Наша действительность настолько фантастична, что она даже не является действительностью по сути дела. Она вся — вымысел. Мы живём в мире миражей, мире мнимостей. Миражи политики, спорта. Одуряющие миражи телевидения. Миражи истории, искусства, литературы. Мнимость общественных наук и философии. Выразить эту действительность адекватно можно лишь фантастическими средствами. Это и есть субъективный реализм.
Только сон приносит отдых. Душа как способность: происходит её свёртывание из действительности в возможность.
Отец слушал по подаренному нами транзисторному приёмнику вражьи голоса и не верил им.
В СТРАНЕ И СЕНИ СМЕРТНЕЙ
Никак не мог понять, почему детям рассказывают о Деде Морозе и запрещают рассказывать о Христе. Ведь Россия и не была никогда никакой, кроме как православной. До крещения Руси были какие-то поляне да древляне, да кривичи. И языка-то русского толком не было — так, одни диалекты. Мы восприняли еврейско-греческую византийскую культуру, поскольку, помимо первобытного язычества, ничего не имели. Идоложертвенное ели.
— Сейчас филологи записывают речь стариков на магнитофон — русская речь утеряна.
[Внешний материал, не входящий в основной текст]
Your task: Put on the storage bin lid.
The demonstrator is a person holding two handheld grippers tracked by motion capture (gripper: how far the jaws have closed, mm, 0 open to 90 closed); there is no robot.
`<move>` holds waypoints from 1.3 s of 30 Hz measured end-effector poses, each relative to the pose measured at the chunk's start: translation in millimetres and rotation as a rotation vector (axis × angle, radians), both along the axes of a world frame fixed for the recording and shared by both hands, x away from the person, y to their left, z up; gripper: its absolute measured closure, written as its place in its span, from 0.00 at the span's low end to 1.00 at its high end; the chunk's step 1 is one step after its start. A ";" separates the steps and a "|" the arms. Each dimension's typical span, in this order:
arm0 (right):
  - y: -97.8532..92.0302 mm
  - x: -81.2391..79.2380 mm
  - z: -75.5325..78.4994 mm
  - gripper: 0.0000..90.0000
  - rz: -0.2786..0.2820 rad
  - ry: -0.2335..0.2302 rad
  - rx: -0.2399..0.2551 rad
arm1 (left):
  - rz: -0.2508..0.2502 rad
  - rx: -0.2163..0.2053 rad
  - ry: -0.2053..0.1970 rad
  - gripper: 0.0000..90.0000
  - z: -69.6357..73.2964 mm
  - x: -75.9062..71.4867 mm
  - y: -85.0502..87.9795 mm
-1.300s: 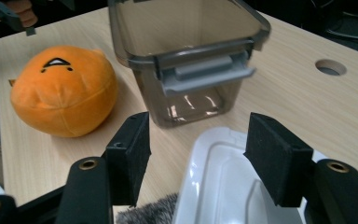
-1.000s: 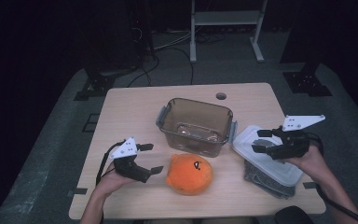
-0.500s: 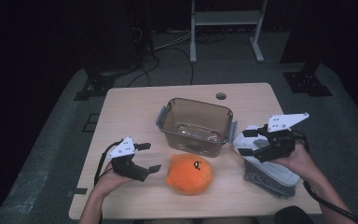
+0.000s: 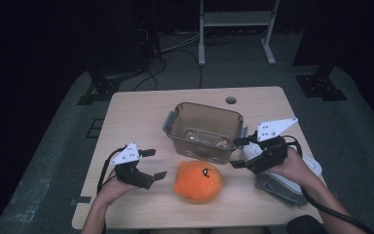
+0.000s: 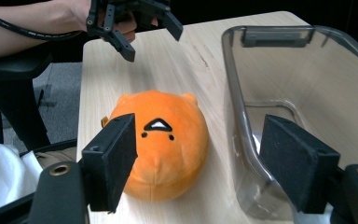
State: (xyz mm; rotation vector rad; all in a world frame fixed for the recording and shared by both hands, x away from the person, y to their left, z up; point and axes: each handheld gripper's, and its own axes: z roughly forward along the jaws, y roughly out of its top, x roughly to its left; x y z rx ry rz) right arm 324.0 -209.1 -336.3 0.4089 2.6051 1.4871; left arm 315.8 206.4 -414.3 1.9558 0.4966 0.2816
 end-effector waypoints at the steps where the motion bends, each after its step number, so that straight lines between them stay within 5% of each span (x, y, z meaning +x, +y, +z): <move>1: 2.2 0.1 -0.1 0.29 0.005 -0.002 0.003 | -0.004 0.006 -0.002 0.10 -0.5 0.1 -0.4; 39: 77.7 3.9 -29.1 0.28 0.176 0.049 -0.050 | 0.011 0.011 0.006 0.10 -3.8 1.3 2.5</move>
В те дни, когда "ер" звучал, отчётливо чеканились окончания слов, "ять" заставляла вдумываться в сокровенную сущность слова. Речь была неторопливой и выпуклой, напоминающейся, как шрифт "эльзевир".
— Читаешь про остатки усадеб и развалины церквей — словно Рим после нашествия варваров.
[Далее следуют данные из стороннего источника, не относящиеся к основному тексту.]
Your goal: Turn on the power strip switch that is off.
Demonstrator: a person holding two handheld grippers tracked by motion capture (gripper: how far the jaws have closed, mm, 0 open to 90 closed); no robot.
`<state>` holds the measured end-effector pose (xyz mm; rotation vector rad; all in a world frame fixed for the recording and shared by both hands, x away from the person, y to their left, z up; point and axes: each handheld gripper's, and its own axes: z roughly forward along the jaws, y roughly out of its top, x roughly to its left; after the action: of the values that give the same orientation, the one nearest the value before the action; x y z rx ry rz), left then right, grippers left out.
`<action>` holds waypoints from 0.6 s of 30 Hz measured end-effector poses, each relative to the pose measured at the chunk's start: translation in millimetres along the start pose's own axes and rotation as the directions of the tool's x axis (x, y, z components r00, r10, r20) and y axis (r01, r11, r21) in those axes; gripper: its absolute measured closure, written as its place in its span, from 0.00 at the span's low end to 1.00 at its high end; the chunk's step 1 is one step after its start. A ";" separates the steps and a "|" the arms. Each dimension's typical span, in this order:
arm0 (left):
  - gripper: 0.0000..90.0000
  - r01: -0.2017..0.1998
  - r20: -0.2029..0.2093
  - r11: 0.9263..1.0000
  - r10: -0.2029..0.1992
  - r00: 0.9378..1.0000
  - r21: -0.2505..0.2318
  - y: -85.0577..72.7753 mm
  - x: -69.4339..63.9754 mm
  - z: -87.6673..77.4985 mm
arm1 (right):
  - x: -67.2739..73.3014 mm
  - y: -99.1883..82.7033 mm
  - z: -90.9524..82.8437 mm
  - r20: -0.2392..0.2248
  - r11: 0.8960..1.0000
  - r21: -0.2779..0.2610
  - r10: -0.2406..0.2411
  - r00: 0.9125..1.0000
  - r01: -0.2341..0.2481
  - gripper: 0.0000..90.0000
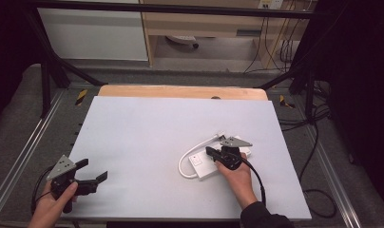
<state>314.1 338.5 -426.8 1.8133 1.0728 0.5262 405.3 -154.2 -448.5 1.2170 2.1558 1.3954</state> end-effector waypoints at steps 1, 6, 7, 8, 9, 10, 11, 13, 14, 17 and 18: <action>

— Я одно время жил в Самарском переулке. Дом в тот строили для врачей. Потом врачи ушли на войну, а в стране началась революция. Дом заселили хамьём. Я не могу назвать их, к примеру, пролетариями, потому что это было не так. Дом заселила мелкота: парикмахеры, совторгслужащие, их дети, которые, подрастая, становились алкоголиками...
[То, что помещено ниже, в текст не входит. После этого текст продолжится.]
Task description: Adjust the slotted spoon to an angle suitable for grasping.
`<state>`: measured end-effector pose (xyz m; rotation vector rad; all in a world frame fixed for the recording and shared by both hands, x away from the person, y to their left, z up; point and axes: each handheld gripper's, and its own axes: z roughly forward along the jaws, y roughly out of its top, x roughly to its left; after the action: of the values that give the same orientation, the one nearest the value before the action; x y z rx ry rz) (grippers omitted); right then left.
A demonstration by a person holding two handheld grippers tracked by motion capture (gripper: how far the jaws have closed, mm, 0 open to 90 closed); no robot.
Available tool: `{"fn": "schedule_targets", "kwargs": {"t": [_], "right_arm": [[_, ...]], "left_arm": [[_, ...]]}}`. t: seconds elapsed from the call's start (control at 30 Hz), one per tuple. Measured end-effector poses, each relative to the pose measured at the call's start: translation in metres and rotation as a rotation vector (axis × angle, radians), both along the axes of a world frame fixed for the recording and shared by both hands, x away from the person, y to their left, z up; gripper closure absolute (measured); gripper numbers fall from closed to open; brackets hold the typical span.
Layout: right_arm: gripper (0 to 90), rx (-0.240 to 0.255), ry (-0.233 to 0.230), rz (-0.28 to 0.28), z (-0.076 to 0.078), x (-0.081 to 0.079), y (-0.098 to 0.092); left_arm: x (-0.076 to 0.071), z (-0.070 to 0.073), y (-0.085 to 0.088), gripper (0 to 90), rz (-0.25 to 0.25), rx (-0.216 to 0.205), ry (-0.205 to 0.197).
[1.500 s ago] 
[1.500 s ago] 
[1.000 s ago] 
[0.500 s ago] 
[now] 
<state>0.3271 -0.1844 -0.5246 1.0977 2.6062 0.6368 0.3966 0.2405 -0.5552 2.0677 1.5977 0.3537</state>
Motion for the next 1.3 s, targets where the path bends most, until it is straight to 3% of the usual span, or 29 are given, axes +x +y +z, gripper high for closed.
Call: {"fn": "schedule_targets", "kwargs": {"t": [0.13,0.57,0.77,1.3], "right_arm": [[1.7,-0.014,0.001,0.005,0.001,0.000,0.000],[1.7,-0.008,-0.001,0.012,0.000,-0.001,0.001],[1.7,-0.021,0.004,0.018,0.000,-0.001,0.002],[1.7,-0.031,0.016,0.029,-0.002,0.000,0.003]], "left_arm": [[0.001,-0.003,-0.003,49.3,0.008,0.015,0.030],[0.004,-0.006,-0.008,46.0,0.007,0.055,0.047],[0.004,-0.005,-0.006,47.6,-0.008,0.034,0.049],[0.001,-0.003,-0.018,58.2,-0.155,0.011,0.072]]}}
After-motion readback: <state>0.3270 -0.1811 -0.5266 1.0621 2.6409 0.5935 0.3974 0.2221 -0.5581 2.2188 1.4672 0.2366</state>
— Офицерство было делом и долгом дворян. Они шли на фронт и погибали. Защищать дома стало некому.
— Тогда практикой были понятия чести, порядочности, благородства. Человек, совершивший бесчестный поступок, терял расположение людей своего круга, ему отказывали от дома.
— А теперь подонство процветает.
— Питирим Сорокин говорил, что войны и революции производят в обществе искусственный отбор, в некотором смысле противоположный естественному: лучшие, сильнейшие гибнут, ибо они оказываются на переднем крае борьбы, а худшие, слабейшие сохраняются, поскольку они-то в драку не лезут и доживают до мирных времён. Войны и революции — фактор деградации наций.